US-Studie: Tabakunternehmen erhöhten jahrelang Nikotinanteil

Von 5. April 2007

Über die letzten sieben Jahre hinweg wurde der Nikotinanteil bei bekannten Markenzigaretten immer wieder erhöht, ohne dass Warnungen diesbezüglich an die Konsumenten gegangen wären. Zu diesem Ergebnis kam eine unabhängige US-Studie. Nikotin, der Stoff der hauptsächlich für die Erzeugung der Sucht nach Zigaretten verantwortlich ist, soll demnach klammheimlich um 11 Prozent angehoben worden sein.

“Zigaretten sind fein abgestimmte, Drogen liefernde Bauteile zur Aufrechterhaltung einer Tabakpandemie“, sagt Dr. Howard Koh, der Leiter der Abteilung für öffentliche Gesundheitspflege an der Harvard School of Public Health (HSPH) in einer Pressemitteilung. „Informationen über diese Produkte bleiben sogar in Geheimnisse gehüllt, die vor der Öffentlichkeit vorborgen werden.“

Ein Forscherteam an der HSPH betrieb die Studie auf Basis von Informationen, die vom Massachusetts Department of Public Health über Zigarettenunternehmen von 1997 bis 2005 zur Verfügung gestellt wurden. Der Report beinhaltet Messdaten über Nikotinmengen und Zusammensetzungen der Zigaretteninhaltsstoffe im Verhältnis zum Nikotinanteil.

Für den Leiter des Programms und Professor für die Praxis der öffentlichen Gesundheitspflege, Gregory Connolly, führen die Ergebnisse der Studie zu der ernsthaften Frage, inwieweit die Tabakindustrie ihr Streben, den Raucher abhängig zu machen, nach dem Unterzeichnen des Master Settlement Agreement von 1998, überhaupt geändert habe. US-Bundesstaaten hatten in den 1990er Jahren mehrere Schadenersatzprozesse gegen die Tabakindustrie geführt und sich 1998 im so genannten Master Settlement Agreement geeinigt, den Klägern während 25 Jahren mehr als 200 Milliarden Dollar Schadenersatz zu zahlen.
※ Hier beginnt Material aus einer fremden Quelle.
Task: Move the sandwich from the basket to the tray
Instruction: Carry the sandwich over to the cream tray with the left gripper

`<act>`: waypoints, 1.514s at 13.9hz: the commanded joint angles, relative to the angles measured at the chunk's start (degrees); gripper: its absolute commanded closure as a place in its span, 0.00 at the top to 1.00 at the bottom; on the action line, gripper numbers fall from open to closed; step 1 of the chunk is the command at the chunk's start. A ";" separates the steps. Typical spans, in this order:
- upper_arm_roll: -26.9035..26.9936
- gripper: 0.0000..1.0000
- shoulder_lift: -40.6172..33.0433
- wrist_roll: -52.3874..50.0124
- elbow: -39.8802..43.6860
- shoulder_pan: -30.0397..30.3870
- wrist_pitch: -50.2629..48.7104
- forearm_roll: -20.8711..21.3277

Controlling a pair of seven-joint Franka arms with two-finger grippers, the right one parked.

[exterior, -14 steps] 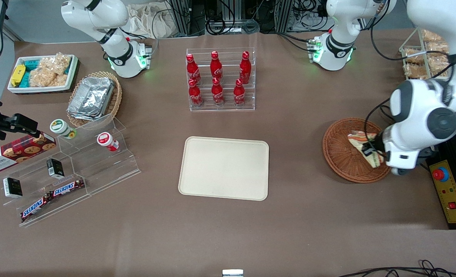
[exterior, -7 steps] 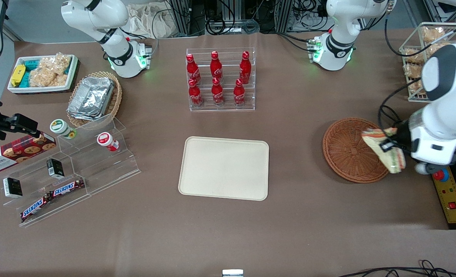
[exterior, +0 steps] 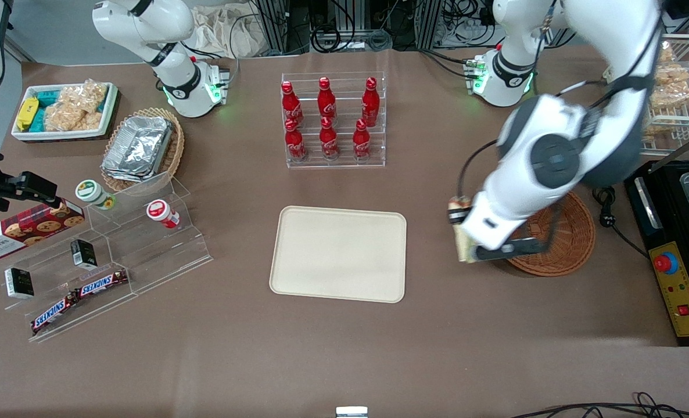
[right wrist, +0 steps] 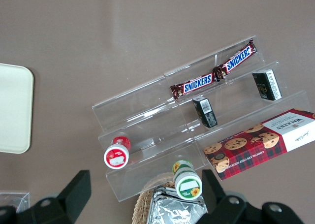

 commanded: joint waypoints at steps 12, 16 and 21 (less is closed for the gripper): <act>0.38 0.18 19.42 0.03 2.78 -9.35 21.20 5.00; 0.38 0.43 20.39 -0.06 2.78 -9.35 21.30 5.80; 0.38 0.98 20.75 -1.81 2.78 -9.35 21.30 5.71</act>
Im Gegenzug hatten die Bundesstaaten auf die Einreichung weiterer Klagen verzichtet.

„Unsere Analysen zeigen, dass die Firmen seit dem Settlement die Droge Nikotin in ihren Zigaretten fast unmerklich Jahr für Jahr erhöht haben, ohne irgendeine Warnung an die Konsumenten auszusprechen, „ sagt Connolly.

Die Entdeckung von 11 Prozent mehr Nikotin bestärke dem Gedanken, die Tabakunternehmen hätten die Befähigung, Suchtmittel einfach erhöhen zu dürfen: „Das unterstreicht den Bedarf an ständiger Beaufsichtigung der Nikotinmengenzuführung in Produkten, die von einer nicht regulierten Industrie hergestellt werden.“

In einer Klage gegen Philip Morris USA – vertreibt unter anderen die Marken Alpine, Benson and Hedges und Marlboro – schrieb die Richterin Gladys Kessler, dass Tabakunternehmen „den Nikotinanteil zur Erzeugung und Aufrechterhaltung von Sucht kontrollieren können und dies auch tun.” Kessler weiter: „Um das Ziel zu erreichen, dass der Kunde süchtig bleibt, fließen Selektion und Kombination in das Design der Zigaretten mit ein.“

Dr. Koh fordert eine gesetzliche Regelung, die Firmen verpflichtet, die Zusammensetzung ihrer Zigaretten offen zu legen. „Wenn jetzt eine Regelung in Kraft treten könnte, dass die Tabakindustrie kritische Informationen über Nikotin und Produktzusammensetzung herausgeben muss, dann könnte die nächste Generation vor der Tragödie, eine starke Sucht zu entwickeln, bewahrt bleiben,“ sagt Koh.